Instructions to follow:
Please copy every line of the material exactly.
*** Opening Available data ***
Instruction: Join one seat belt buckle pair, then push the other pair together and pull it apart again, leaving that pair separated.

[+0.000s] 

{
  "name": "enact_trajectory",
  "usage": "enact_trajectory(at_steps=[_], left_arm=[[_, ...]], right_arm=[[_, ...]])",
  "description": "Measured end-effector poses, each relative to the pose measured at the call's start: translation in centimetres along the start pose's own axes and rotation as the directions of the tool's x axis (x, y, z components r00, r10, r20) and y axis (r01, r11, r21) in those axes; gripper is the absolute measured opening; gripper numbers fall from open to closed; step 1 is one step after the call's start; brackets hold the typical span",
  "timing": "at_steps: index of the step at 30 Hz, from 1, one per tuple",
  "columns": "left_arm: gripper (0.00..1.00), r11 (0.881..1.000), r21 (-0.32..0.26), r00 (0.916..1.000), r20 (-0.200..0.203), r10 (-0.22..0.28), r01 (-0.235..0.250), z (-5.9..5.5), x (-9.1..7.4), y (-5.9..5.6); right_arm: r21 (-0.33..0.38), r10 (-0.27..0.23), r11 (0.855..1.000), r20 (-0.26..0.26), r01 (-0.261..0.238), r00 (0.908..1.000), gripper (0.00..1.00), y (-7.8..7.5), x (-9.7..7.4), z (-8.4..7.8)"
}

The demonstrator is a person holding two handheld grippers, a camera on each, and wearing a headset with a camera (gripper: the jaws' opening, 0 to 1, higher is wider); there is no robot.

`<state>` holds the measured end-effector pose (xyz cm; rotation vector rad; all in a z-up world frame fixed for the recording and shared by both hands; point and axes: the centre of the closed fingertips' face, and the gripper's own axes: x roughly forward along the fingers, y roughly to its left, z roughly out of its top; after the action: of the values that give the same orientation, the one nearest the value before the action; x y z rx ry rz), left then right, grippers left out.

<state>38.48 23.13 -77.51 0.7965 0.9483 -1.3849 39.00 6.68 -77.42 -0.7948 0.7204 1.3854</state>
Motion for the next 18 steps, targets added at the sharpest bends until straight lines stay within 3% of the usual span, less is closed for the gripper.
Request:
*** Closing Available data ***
Exercise response:
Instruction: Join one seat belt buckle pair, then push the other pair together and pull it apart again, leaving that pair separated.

[+0.000s] 

{
  "name": "enact_trajectory",
  "usage": "enact_trajectory(at_steps=[_], left_arm=[[_, ...]], right_arm=[[_, ...]])",
  "description": "Measured end-effector poses, each relative to the pose measured at the call's start: translation in centimetres along the start pose's own axes and rotation as the directions of the tool's x axis (x, y, z components r00, r10, r20) and y axis (r01, r11, r21) in those axes; gripper is the absolute measured opening; gripper numbers fall from open to closed; step 1 is one step after the call's start; brackets hold the typical span",
  "timing": "at_steps: index of the step at 30 Hz, from 1, one per tuple",
  "columns": "left_arm: gripper (0.00..1.00), r11 (0.881..1.000), r21 (-0.32..0.26), r00 (0.916..1.000), r20 (-0.200..0.203), r10 (-0.22..0.28), r01 (-0.235..0.250), z (-5.9..5.5), x (-9.1..7.4), y (-5.9..5.6); right_arm: r21 (-0.33..0.38), r10 (-0.27..0.23), r11 (0.855..1.000), r20 (-0.26..0.26), r01 (-0.261..0.238), r00 (0.908..1.000), gripper (0.00..1.00), y (-7.8..7.5), x (-9.7..7.4), z (-8.4..7.8)"
}

The demonstrator is a person holding two handheld grippers, a camera on each, and wearing a headset with a camera (gripper: the jaws' opening, 0 to 1, higher is wider); there is no robot.

`<state>` holds the measured end-effector pose (xyz cm; rotation vector rad; all in a z-up world frame fixed for the recording and shared by both hands; point and axes: the centre of the closed fingertips' face, and the gripper's own axes: x roughly forward along the fingers, y roughly to its left, z roughly out of its top; after the action: of the values that give the same orientation, the one nearest the value before the action; x y z rx ry rz), left then right, grippers left out.

<state>38.48 23.13 -77.51 0.7965 0.9483 -1.3849 39.00 6.68 -77.42 -0.7948 0.7204 1.3854</state>
Motion for the next 18 steps, targets added at the sharpest bends until straight lines stay within 3% of the usual span, less is closed for the gripper.
Request:

No more work is needed for this exercise.